Last year was the bloodiest since U.S.-led forces ousted the Taliban's Islamist government in 2001 -- more than 4,000 people, a quarter of them civilians, died in fighting.
Both sides warn this spring, after the snows melt in a few weeks, could be even bloodier.
"Last year, we were surprised. We were surprised by the amount of support which they were receiving, by the amount of their supplies, by their numbers," Defense Minister Abdul Rahim Wardak told Reuters at the sprawling military headquarters on the banks of the Kabul River.
"We were stretched ... to our limits during that fighting. But now we are much better prepared."
Wardak said last year's surge in violence, which saw the Taliban take on the U.S. and NATO in conventional pitched battles, had been aimed at scaring foreign countries into pulling troops out early.

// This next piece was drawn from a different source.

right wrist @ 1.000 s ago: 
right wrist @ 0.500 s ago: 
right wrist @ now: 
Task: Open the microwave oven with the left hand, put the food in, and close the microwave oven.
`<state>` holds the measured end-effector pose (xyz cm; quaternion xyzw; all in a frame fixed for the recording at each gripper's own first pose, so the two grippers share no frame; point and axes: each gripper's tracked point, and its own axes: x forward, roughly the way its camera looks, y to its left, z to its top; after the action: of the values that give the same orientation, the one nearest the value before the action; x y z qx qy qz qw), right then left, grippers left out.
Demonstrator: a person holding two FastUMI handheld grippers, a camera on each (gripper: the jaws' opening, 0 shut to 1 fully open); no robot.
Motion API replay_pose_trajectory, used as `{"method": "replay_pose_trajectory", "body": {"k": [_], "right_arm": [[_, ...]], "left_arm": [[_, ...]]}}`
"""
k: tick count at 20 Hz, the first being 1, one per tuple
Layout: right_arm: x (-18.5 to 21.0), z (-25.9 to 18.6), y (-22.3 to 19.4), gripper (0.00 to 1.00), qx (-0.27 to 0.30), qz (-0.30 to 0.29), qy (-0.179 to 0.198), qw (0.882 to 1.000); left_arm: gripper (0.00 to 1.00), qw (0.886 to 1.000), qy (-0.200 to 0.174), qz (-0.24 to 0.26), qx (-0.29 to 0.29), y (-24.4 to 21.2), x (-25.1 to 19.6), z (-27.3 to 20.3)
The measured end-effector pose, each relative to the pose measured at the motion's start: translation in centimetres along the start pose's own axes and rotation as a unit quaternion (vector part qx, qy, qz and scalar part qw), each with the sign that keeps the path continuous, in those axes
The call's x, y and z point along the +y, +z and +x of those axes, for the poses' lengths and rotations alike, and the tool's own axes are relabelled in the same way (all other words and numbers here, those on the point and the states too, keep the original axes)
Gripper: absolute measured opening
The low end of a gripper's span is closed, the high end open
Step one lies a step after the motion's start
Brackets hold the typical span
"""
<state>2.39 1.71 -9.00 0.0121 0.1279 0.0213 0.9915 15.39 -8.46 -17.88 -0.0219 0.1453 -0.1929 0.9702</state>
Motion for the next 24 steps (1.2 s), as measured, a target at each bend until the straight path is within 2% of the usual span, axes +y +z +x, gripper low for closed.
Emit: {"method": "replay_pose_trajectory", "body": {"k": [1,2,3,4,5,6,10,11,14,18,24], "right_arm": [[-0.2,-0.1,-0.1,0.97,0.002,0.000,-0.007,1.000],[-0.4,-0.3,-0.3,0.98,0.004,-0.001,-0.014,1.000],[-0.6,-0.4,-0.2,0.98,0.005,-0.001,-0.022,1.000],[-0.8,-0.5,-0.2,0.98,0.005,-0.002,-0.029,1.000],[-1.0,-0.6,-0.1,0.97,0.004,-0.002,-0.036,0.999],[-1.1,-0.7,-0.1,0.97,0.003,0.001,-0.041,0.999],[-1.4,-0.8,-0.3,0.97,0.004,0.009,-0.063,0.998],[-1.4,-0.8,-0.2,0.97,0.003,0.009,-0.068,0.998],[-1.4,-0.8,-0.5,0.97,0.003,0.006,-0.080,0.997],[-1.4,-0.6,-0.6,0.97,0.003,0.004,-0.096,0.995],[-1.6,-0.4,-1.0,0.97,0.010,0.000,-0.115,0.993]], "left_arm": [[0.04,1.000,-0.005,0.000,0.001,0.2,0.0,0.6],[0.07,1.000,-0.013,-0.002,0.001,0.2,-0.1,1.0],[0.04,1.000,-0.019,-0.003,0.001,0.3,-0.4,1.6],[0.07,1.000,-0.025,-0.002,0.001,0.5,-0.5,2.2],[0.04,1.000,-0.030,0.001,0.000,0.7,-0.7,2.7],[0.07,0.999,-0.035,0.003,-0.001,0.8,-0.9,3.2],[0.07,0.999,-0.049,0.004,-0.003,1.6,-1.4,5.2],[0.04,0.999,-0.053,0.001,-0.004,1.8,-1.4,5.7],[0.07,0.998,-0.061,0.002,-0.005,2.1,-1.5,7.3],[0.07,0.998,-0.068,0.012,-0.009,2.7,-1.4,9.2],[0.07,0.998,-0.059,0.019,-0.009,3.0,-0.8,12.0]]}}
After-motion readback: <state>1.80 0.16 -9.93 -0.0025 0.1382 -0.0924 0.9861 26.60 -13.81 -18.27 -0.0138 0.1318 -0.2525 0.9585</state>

"They thought that if they inflicted enough casualties it would influence the decision of some countries concerning the deployment of their forces," he said.
CONVENTIONAL GUERRILLA TACTICS
While inflicting heavy losses on NATO and U.S. forces last year -- almost 200 in combat or from other causes -- the Taliban also took a big hit, he said.
Fighting jumped dramatically as British-led NATO forces pushed into the Taliban's southern heartland for the first time.
Analysts say the Taliban and their al Qaeda allies will shift back to conventional guerrilla tactics this year, using roadside and suicide bombs, after losing badly on the battlefield.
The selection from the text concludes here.